Oh, and the 1/16" lip or coupling you were talking about wouldn’t be any different on a short intake or a long one. Regardless of how efficient or inefficient the coupling method used is, it will exist on both the short intake and the long intake, harming both equally.
Another idea that hit me as I was typing this, could be having a hood that is vented right over the intake and constructing a small heatshield around that. It would work in the same way as the ducting from the bumper would, but it would require a lot less effort to set up.

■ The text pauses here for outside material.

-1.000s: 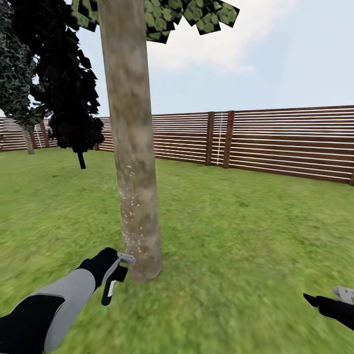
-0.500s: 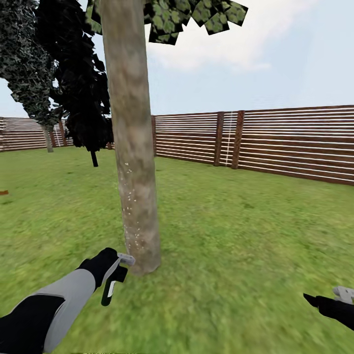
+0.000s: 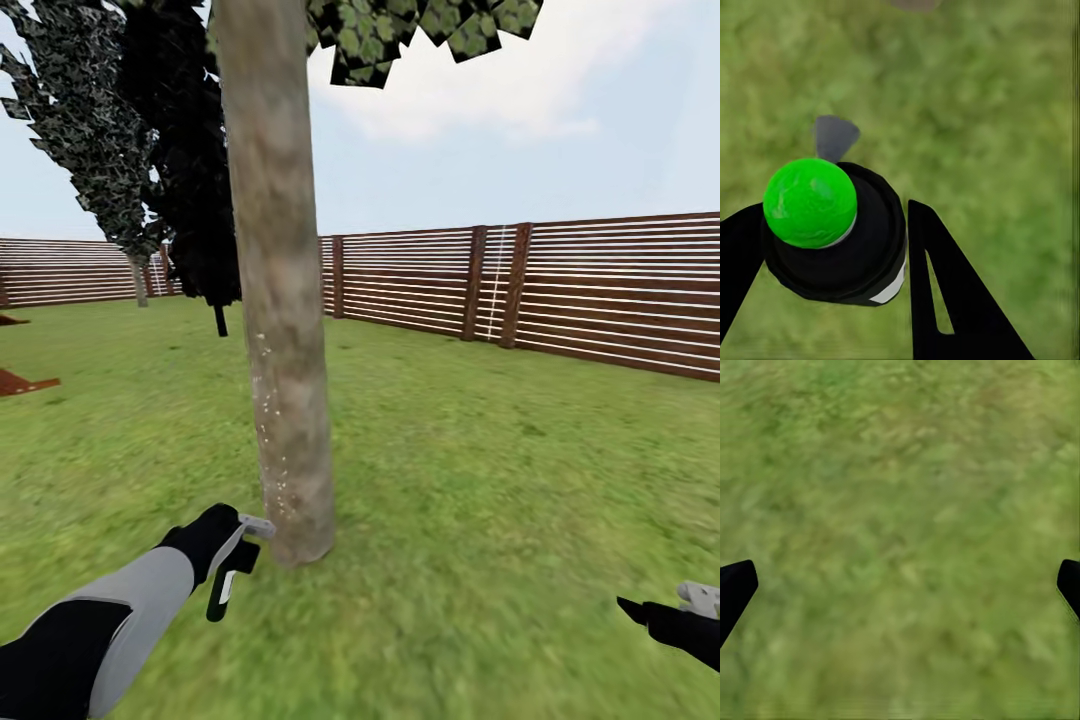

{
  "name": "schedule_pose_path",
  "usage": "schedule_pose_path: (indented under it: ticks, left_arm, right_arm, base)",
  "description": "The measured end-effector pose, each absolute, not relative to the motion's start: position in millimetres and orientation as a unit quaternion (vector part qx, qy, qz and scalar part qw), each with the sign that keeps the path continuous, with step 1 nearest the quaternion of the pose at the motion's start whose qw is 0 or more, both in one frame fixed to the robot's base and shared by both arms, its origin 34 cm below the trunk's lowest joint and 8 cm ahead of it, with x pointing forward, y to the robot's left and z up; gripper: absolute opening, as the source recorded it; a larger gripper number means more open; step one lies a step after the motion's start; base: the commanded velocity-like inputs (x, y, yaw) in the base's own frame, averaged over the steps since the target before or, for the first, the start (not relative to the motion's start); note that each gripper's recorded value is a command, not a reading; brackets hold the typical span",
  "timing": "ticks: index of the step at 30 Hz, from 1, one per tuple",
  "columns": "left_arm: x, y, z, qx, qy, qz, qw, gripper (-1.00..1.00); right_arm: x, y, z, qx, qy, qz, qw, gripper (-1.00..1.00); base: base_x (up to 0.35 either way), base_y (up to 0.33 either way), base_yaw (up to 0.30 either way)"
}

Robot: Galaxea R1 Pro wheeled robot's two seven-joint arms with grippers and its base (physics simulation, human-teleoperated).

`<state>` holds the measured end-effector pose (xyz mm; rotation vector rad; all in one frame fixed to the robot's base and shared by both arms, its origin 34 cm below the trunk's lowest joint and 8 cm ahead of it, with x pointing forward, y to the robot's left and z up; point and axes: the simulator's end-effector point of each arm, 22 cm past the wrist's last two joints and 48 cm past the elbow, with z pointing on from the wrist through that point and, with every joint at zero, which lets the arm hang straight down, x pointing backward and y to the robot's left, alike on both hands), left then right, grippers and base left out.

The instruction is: In the garden, pick up the pesticide atomizer on the floor and spray pesticide onto both trees until each tree trunk is fully covered.

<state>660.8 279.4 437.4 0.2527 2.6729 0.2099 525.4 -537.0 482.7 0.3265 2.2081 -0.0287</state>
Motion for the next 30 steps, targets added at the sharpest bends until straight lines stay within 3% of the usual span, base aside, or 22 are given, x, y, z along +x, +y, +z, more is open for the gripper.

In both of the heatshield ideas, the shield would only be from the front and sides and not the back. Not having the shielding in the back would prevent additional turbulance inside the heatshield itself, and would have a nice effect of cooling the rest of your engine bay. Hot air wouldn’t be able to get in from there anyway, as the cold air would be blowing out there.
I’d draw a diagram, but I don’t gots photoshop right now
At speed, under hood is an extreme high pressure area relative to on top of it. A vent will not draw air in but rather expel air out, which is why they’re used for cooling.
The only purpose that the shielding serves is to direct the cold air to where the intake is, as opposed to scattering it and mixing it in with the hot engine bay air. When it flows past the intake, it will do that anyway and cool the rest of the bay a bit, but atleast it goes to the intake first.
you’d think that , but it’s the exact opposite… the pressure wave hitting the leading edge of the car ( bumper) will push the air up and away from the hood creating a low pressure area over it, the steeper the attack angle/rake of the hood the less effect this wave has. ( the hood of the 240 is pretty flat like most FF/FR cars on the road.), the wave does not settle back to the hood until somewhere back towards the windscreen ( where it promptly gets lifted again… ) , this occours in any vehicle moving through air( in this case ) , at the extreme end when a fighter is breaking the sound barrier you can see this pressure wave condese infrom of the nose , ( ral world proof for all ou people who dont’ beleive in physics ) … this of couse is not a car but the same properties and effects apply. the ONLY way to create a venting surface say at the nose of the hood for a V mount IC, would be when the high pressure air is forced into the air stream. ( high pressure moving to low pressure… )… as seen in examples from the C TII and the WRX/STI top mount IC’s are placed as far back o the hood as possible to catch the air stream drawing back down to the hood…
under hood is very low pressure, otherwise no air would ennter that space to begin with and you’d have a big stagnant bubble there, the under hood is very low pressure in comparison to the air moving under the car, very often ( eg: FC3S ) a diffuser plate is added under the car to increase the low pressuer effect and draw in even MORE air.
At speed, under hood is an extreme high pressure area relative to on top of it. A vent will not draw air in but rather expel air out, which is why they’re used for cooling.[/quote]
your using a worst case scenario ( al la AEM long civic intake riceness )
persnonally i’d never build one like that if you paied me, I actually run bumper ducted air into a boxed area ( heat shield ) so I can’t disagree with your design idea… water/heat soak/velocity loss… can all be overcome with good engineering. though.